Kardbord / Kard-bot

A Discord bot destined for greatness
GNU Affero General Public License v3.0
1 stars 0 forks source link

Add human-in-the-loop to /dalle-flow #73

Open Kardbord opened 1 year ago

Kardbord commented 1 year ago

Overview

jina-ai/dalle-flow provides a relatively simple client interface for human-in-the-loop generation of images from user prompts. When /dalle-flow was initially implemented, all human interaction beyond the initial prompt was removed for simplicity. For a better user experience, human-in-the-loop functionality should now be added back in.
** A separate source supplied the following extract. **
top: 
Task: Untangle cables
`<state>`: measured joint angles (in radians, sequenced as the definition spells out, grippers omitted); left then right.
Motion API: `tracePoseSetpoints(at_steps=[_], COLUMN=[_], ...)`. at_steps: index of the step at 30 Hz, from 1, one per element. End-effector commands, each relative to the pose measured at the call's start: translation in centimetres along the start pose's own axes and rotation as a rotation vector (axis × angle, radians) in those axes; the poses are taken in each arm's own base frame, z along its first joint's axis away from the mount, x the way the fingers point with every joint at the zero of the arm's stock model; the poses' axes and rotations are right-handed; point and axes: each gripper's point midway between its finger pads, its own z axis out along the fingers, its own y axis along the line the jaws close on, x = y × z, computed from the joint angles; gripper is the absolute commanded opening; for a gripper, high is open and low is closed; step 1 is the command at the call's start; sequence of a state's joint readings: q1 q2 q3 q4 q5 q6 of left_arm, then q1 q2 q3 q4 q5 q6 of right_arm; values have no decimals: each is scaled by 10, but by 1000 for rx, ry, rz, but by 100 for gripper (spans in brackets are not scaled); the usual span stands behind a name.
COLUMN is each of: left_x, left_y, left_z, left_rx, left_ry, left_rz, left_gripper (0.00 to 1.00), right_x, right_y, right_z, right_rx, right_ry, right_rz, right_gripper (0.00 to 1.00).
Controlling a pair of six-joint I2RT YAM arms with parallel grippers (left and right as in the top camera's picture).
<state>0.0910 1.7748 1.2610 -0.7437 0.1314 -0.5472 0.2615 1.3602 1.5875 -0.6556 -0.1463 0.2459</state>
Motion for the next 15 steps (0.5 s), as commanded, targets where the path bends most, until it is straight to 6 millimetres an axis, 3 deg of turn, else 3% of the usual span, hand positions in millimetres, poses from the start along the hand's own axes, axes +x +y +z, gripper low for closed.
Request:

The interaction should go something like this.

sequenceDiagram
actor U as User
participant C as Discord Client
participant K as Kard-bot
participant F as Disk
participant D as Dalle-Flow<br>Client Script
participant S as Jina-AI<br>Dalle-Flow Server

U->>C: /dalle-flow [prompt]
C->>K: Interaction Data
K->>D: Prompt
D->>S: gRPC Request<br>"Generate X images<br>from prompt"
S->>D: gRPC Response<br> "Image Sprites"
D->>F: Plotted Sprites Image
F->>K: Image Data
K->>C: Interaction Response<br>"Image Data"
Note left of K: Interaction response<br>includes buttons for<br>variations (diffusion)<br>and upscaling,<br>similar to Midjourney<br>interface.
C->>U: Render Plotted Sprites
opt Diffuse
U->>C: Diffuse Sprite X
C->>K: Interaction Data
K->>D: Image Data (Sprites)<br>and Diffusion Selection
D->>S: gRPC Request<br>"Diffuse sprite X"
S->>D: gRPC Response<br>"Diffused Image Sprites"
D->>F: Plotted Sprites Image
F->>K: Image Data
K->>C: Interaction Response<br>"Image Data"
Note left of K: Interaction response<br>includes buttons for<br>variations (diffusion)<br>and upscaling,<br>similar to Midjourney<br>interface.
C->>U: Render Plotted Sprites
end
opt Upscale
U->>C: Upscale Sprite X
C->>K: Interaction Data
K->>D: Image Data (Sprites)<br>and Upscale Selection
D->>S: gRPC Request<br>"Upscale sprite X"
S->>D: gRPC Response<br>"Upscaled Image"
D->>F: Upscaled<br>Image Data
F->>K: Upscaled<br>Image Data
K->>C: Interaction Response<br>"Upscaled Image Data"
Note left of K: Final response,<br>no buttons.
C->>U: Render Upscaled Image
end

Subtasks

Edit: These subtasks are OBE. See below.

- [x] Update dalle-flow.py to optionally take a prompt, generate images, and write the the sprite plot to disk. - [ ] Update dalle-flow.py to optionally take a path to a sprite plot, diffuse a selected sprite, and write the result to disk. - [ ] Update dalle-flow.py to optionally take a path to a sprite plot, upscale a selected sprite, and write the result to disk. - [ ] Update /dalle-flow interaction to return a sprite plot with buttons for upscaling or diffusion. - [ ] Implement upscale button handlers. - [ ] Implement diffusion button handlers.

Kardbord commented 1 year ago

The implementation of this issue is going to change significantly with the move to Open AI's Dalle-2 service as opposed to Jina AI's dalle-flow. See #74.

Kardbord commented 1 year ago

With the introduction of /render in #101 the implementation details of this will be affected, but the overall scope remains the same.